The first, basic step is to start fleshing it out on paper and questioning the idea to within a millimetre of its life!

This is a dry run for you to make a decision on whether to sink some real time and money into a more formal business plan.

As you can ascertain, there’s a lot involved in fleshing out an idea to determine its feasibility before you even think about pursuing a more formal business plan.

Writing out the idea forces you to start looking at it through a different filter and to start testing its feasibility.

So let’s start asking some questions.

What is the idea and how will it make money?

If you can’t communicate the answer to this question succinctly and simply, take this as a possible early warning sign. Try pitching it out loud to yourself in less than 30 seconds. Is it convincing or does it induce a shoulder-shrug?

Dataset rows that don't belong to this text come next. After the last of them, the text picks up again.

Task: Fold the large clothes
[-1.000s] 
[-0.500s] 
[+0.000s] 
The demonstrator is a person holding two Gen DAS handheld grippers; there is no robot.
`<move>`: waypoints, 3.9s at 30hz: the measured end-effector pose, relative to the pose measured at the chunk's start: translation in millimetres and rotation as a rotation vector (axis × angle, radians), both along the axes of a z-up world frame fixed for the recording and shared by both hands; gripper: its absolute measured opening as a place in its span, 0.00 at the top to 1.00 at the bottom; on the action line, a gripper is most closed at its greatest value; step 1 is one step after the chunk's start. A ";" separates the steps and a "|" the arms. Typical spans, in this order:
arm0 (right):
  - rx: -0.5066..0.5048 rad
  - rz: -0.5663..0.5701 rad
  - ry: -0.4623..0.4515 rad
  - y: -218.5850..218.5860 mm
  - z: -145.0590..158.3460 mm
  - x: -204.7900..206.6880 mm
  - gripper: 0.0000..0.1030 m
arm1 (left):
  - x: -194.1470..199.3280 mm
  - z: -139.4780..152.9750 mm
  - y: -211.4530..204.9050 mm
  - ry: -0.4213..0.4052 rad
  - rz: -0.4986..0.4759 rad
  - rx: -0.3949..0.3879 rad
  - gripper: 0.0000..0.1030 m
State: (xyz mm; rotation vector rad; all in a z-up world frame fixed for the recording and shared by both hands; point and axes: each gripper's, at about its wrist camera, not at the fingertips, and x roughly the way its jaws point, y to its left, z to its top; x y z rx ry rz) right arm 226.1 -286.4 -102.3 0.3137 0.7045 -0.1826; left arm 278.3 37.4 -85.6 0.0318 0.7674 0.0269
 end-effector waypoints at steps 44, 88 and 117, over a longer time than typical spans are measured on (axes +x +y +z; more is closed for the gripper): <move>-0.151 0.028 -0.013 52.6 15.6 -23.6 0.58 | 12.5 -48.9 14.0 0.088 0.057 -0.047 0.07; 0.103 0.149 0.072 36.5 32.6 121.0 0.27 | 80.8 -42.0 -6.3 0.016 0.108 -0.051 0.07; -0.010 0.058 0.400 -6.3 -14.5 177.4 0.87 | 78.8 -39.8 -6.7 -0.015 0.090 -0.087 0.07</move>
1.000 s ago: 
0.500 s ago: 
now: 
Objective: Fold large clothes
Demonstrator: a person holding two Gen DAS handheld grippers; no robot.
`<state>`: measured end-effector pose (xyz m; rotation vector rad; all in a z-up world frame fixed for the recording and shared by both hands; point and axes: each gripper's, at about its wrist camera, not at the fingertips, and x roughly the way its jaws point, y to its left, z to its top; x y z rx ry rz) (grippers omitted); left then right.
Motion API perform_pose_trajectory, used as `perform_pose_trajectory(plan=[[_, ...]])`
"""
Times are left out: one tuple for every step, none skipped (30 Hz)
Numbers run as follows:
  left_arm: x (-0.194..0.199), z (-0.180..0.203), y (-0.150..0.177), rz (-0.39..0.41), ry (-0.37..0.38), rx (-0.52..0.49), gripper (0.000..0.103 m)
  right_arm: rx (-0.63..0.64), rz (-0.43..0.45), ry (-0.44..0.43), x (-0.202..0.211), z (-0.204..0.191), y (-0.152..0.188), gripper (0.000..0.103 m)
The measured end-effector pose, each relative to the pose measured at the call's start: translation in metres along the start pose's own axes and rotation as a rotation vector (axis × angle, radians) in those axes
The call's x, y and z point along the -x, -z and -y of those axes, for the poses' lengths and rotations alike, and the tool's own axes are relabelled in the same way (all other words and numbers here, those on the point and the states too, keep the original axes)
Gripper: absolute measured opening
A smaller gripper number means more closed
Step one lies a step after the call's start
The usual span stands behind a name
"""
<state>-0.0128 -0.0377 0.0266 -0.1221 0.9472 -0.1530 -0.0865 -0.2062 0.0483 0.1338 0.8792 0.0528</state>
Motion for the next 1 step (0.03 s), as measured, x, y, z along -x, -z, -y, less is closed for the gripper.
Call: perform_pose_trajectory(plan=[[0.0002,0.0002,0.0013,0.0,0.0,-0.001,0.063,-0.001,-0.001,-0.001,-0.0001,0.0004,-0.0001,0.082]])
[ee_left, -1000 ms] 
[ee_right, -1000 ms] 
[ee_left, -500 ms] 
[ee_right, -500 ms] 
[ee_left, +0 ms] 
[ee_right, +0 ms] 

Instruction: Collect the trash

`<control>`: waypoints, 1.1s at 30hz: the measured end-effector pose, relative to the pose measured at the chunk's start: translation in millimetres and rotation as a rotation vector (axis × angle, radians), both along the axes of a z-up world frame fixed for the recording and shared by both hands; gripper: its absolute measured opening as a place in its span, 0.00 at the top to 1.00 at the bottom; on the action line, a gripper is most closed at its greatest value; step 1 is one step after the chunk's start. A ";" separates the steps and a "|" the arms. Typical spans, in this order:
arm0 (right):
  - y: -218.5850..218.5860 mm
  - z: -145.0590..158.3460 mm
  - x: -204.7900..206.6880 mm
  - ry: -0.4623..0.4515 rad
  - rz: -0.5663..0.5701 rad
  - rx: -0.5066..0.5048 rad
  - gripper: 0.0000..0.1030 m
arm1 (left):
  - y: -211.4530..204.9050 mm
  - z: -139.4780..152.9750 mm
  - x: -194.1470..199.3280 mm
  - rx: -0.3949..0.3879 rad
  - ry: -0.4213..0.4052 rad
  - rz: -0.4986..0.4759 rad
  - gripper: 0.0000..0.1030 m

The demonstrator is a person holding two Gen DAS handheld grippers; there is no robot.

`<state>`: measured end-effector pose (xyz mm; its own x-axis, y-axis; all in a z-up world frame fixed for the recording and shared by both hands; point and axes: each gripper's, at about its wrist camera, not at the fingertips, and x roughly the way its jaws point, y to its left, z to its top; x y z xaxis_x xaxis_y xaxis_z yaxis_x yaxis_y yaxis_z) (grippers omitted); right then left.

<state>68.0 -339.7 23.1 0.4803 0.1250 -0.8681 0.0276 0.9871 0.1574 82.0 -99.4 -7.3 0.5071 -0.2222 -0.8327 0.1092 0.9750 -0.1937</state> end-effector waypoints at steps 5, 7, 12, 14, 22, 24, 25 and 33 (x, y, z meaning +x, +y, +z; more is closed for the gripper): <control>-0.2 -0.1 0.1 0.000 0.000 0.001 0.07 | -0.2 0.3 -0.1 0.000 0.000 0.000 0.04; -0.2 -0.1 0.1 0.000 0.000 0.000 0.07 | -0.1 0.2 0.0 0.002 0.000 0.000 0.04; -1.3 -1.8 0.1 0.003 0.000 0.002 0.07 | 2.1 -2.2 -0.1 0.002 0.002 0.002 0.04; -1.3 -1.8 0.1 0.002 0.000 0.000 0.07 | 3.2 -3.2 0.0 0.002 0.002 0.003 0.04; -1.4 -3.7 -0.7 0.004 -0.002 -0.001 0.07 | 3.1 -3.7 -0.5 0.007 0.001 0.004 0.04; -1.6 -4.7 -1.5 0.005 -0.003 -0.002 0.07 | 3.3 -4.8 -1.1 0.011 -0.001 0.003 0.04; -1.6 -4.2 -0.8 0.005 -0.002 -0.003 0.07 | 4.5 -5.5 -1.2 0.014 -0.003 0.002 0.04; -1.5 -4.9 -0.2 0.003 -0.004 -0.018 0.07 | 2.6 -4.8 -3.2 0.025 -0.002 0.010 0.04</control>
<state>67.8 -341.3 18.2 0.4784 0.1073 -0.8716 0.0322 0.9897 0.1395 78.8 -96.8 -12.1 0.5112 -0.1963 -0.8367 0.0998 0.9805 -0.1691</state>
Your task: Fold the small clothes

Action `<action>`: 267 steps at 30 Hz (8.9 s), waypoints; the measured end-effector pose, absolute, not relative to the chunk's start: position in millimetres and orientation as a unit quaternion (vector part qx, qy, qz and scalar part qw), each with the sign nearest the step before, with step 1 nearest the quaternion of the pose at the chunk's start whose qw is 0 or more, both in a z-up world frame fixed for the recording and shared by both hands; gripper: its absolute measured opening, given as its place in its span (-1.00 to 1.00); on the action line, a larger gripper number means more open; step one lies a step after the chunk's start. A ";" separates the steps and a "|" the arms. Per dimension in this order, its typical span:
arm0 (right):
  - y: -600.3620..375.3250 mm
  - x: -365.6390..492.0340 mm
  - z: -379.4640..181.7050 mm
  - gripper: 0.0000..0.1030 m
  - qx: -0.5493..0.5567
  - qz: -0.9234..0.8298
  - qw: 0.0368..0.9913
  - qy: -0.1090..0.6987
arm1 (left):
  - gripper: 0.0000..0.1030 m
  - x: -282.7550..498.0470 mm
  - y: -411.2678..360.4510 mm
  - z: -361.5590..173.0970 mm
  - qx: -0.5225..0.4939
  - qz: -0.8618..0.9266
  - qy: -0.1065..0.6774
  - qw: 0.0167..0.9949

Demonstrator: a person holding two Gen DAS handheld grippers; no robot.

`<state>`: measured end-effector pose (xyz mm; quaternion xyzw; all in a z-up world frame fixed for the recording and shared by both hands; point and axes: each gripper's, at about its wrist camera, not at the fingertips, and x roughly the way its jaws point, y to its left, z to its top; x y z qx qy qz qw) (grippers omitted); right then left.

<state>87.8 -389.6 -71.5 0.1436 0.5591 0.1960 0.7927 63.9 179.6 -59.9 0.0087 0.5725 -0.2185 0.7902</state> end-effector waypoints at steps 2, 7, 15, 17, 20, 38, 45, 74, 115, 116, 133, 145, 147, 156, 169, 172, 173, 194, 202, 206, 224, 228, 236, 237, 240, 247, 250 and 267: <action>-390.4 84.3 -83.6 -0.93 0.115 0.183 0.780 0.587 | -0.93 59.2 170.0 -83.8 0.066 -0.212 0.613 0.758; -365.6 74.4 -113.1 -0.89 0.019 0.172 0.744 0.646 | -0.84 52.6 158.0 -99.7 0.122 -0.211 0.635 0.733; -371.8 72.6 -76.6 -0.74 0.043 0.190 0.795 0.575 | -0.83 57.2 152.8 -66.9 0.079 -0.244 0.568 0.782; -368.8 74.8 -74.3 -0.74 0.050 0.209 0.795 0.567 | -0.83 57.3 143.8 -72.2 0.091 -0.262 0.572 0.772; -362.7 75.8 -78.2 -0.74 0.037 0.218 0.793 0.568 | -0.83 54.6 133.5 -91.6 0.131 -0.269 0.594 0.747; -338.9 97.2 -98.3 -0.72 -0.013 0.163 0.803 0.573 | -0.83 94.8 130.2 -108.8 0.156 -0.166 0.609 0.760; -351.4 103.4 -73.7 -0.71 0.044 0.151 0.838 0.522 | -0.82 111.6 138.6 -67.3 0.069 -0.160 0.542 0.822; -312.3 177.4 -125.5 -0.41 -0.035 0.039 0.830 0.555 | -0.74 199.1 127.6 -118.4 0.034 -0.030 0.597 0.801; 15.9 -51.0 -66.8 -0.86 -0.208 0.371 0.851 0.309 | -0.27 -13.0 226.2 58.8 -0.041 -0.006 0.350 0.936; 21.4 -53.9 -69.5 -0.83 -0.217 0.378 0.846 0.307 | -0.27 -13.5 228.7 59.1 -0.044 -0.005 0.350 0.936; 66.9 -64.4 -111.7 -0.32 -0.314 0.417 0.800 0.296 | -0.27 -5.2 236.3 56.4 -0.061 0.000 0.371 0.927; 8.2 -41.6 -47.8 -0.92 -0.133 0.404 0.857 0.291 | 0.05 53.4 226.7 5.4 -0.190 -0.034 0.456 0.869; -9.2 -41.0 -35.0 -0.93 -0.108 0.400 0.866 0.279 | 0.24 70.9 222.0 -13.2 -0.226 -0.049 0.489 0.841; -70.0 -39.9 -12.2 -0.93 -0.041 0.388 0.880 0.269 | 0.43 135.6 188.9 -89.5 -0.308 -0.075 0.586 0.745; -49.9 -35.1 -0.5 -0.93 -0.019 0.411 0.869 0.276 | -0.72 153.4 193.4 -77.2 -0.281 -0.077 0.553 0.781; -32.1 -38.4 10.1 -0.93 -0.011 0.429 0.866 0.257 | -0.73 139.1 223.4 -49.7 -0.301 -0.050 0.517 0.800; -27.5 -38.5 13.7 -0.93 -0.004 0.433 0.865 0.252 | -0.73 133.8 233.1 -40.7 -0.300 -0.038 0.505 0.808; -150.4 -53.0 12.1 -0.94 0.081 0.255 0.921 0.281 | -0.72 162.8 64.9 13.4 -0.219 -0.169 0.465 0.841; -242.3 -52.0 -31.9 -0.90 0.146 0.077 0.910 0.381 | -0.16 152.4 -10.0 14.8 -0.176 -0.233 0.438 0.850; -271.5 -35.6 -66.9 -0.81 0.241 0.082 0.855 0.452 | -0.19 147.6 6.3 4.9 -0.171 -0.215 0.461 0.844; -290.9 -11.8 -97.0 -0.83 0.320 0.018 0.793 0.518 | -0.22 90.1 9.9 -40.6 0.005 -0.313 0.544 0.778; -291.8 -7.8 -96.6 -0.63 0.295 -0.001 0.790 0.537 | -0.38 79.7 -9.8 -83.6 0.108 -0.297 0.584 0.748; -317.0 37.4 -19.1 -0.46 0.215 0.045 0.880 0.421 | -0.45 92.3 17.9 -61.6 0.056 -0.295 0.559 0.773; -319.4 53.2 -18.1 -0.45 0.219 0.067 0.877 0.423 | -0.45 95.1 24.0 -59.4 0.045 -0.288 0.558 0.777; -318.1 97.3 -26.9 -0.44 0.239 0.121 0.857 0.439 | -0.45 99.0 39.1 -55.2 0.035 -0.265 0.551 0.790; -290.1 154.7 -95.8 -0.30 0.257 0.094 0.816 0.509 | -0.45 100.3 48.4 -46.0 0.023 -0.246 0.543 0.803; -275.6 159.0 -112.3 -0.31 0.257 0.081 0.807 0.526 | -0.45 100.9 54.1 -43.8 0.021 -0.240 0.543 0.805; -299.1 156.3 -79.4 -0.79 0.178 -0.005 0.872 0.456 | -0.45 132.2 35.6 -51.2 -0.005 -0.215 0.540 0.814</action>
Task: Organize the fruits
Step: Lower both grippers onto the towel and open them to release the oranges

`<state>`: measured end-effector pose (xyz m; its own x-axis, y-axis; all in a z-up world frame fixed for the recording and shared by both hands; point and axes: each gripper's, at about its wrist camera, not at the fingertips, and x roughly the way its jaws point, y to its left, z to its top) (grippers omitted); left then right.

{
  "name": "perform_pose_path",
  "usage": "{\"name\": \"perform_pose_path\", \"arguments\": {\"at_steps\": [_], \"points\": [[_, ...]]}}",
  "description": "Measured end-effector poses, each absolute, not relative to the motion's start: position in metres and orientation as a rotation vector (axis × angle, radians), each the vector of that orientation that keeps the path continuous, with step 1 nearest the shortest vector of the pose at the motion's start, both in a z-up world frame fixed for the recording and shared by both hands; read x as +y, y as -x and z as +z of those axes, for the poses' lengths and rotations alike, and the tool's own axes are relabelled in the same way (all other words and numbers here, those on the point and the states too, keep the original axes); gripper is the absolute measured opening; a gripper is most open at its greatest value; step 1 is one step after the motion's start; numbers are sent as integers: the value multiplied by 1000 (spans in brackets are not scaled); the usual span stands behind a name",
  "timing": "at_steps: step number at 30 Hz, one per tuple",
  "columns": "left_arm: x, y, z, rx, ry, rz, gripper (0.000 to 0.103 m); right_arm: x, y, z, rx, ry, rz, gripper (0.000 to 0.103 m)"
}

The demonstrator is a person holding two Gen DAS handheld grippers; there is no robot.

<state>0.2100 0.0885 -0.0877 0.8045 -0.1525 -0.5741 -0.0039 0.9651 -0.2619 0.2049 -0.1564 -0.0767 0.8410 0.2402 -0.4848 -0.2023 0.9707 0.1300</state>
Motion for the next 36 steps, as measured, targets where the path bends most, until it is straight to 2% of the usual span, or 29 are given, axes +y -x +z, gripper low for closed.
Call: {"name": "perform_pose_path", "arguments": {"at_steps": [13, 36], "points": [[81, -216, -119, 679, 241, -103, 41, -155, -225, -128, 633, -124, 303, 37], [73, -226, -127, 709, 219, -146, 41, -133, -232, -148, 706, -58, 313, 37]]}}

Is there really a need for it?

If so, is the need big enough to sustain the idea? We’re talking market size here. Who is the market? Is it growing? Is it static but with untapped potential? Or is your idea going to create a demand that hasn’t previously existed?

Does your idea already exist in some form?

If it doesn’t, great, but if it does, all is not lost. Does your idea have a point of difference that will turn the existing market on its head? Or does it simply have a more functional advantage – cheaper? cleverer?

What advantage will your idea have over your competition?

Which leads us to more questions…who is your competition, who’s leading the pack and why are they owning that space?

Will your point of difference be evident through its look (design), manufacturing smarts, ground-breaking distribution channels or its marketing?

In terms of functionality, how is it going to look, be made, distributed and marketed, and who is going to do this and what sort of costs are going to be incurred from a start-up phase and in the second and third year roll out?

However, don’t think that you have to spend a lot of money on research at this stage.

We’re fortunate enough to live in an age where access to information has never been easier. Industry associations, chambers of commerce, census data – it’s all out there if you’re willing to do a little digging.

If the idea can withstand this initial barrage of questions without dampening your enthusiasm then, armed with a strong sense of belief and a little faith, there’s no reason why you can’t follow in the footsteps of those who have forged success before you, and who have been in exactly the same spot as you are now.